On Monday, the company said that it had purchased Titan Aerospace, a maker of high-altitude drone satellites, which Google says will be used to take photos of the Earth and to connect people to the Internet.

"Titan Aerospace and Google share a profound optimism about the potential for technology to improve the world," a Google spokesman said in a statement. Atmospheric satellites "could help bring Internet access to millions of people, and help solve other problems, including disaster relief and environmental damage like deforestation."

The news was first reported by The Wall Street Journal. Terms of the deal were not disclosed.

While Google's goals may sound lofty, Google may share them with a competitor. Facebook, which recently bought Ascenta, a British company that makes a similar type of drone. Earlier reports said that Facebook was in talks to buy Titan Aerospace.

The Titan Aerospace drones are notable because they are solar-powered and can fly for several years, according to the company's website.

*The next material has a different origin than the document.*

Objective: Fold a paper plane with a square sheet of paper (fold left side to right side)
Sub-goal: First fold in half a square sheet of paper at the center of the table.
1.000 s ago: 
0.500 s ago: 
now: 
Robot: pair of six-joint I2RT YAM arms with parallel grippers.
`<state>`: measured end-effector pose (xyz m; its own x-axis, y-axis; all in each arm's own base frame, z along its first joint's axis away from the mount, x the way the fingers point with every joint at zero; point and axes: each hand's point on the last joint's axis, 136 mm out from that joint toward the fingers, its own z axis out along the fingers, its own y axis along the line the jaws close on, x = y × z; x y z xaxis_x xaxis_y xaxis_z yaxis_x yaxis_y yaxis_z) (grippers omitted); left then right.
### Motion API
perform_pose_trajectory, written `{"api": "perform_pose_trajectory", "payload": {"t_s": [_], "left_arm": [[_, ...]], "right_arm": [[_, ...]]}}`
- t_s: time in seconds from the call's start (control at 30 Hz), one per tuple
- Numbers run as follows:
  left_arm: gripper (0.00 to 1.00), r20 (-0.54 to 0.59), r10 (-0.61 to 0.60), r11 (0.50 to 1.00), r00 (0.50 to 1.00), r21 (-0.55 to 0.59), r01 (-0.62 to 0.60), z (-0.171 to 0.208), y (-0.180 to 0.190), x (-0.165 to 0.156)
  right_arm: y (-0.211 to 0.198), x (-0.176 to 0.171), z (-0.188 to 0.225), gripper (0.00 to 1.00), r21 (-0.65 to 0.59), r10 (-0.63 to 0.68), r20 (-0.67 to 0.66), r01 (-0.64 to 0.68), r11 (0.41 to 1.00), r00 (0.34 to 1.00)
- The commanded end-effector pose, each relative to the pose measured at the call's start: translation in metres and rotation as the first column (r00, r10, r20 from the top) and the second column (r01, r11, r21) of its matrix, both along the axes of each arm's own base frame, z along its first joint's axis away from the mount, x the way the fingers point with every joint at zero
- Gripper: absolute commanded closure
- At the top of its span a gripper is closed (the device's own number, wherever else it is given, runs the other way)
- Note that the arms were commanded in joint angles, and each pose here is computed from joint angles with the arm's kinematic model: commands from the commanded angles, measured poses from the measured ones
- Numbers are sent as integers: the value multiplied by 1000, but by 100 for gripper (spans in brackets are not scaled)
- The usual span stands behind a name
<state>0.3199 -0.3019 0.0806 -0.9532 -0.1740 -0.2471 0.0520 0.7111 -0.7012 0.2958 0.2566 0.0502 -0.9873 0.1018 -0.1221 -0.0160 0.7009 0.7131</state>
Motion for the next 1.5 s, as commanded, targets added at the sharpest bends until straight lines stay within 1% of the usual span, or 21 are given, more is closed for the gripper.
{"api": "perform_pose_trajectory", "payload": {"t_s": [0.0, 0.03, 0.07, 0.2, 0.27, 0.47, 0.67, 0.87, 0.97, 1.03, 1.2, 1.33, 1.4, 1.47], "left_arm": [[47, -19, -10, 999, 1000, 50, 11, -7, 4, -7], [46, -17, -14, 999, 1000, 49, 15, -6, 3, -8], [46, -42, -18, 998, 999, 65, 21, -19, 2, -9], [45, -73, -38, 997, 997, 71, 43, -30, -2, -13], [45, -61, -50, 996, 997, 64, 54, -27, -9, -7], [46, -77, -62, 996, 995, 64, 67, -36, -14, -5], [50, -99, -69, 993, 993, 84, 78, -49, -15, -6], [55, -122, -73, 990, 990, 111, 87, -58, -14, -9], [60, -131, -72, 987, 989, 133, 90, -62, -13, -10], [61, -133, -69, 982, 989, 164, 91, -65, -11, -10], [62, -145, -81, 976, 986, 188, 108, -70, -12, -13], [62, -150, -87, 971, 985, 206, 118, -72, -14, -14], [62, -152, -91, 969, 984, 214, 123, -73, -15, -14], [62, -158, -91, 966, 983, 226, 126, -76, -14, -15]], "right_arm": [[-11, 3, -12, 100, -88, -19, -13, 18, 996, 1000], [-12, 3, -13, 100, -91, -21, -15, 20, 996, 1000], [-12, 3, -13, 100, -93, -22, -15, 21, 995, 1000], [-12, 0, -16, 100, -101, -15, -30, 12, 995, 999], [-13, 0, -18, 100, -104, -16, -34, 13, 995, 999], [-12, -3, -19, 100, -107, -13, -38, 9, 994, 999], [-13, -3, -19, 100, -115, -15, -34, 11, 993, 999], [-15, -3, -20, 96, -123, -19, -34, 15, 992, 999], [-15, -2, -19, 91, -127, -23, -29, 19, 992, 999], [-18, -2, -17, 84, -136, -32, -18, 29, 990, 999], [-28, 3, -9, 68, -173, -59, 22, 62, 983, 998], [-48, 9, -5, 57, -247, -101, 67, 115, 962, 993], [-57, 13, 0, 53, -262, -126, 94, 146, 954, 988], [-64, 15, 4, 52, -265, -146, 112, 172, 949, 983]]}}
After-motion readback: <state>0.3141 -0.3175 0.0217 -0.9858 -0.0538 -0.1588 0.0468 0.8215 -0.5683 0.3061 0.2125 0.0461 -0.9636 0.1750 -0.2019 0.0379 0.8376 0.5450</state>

Drones that can remain aloft for long periods of time could be used to constantly update of images of the Earth, which Google could put to use in its Maps platform.

Both Google and Facebook are also competing to deliver Internet access to people who live in places that are too difficult to reach with wires and other traditional means of accessing the Internet. While satellites can deliver Internet access to sparsely populated areas, the cost of using satellite data connections can be very high. Drones, in comparison, will be able to reach those customers at a much lower cost.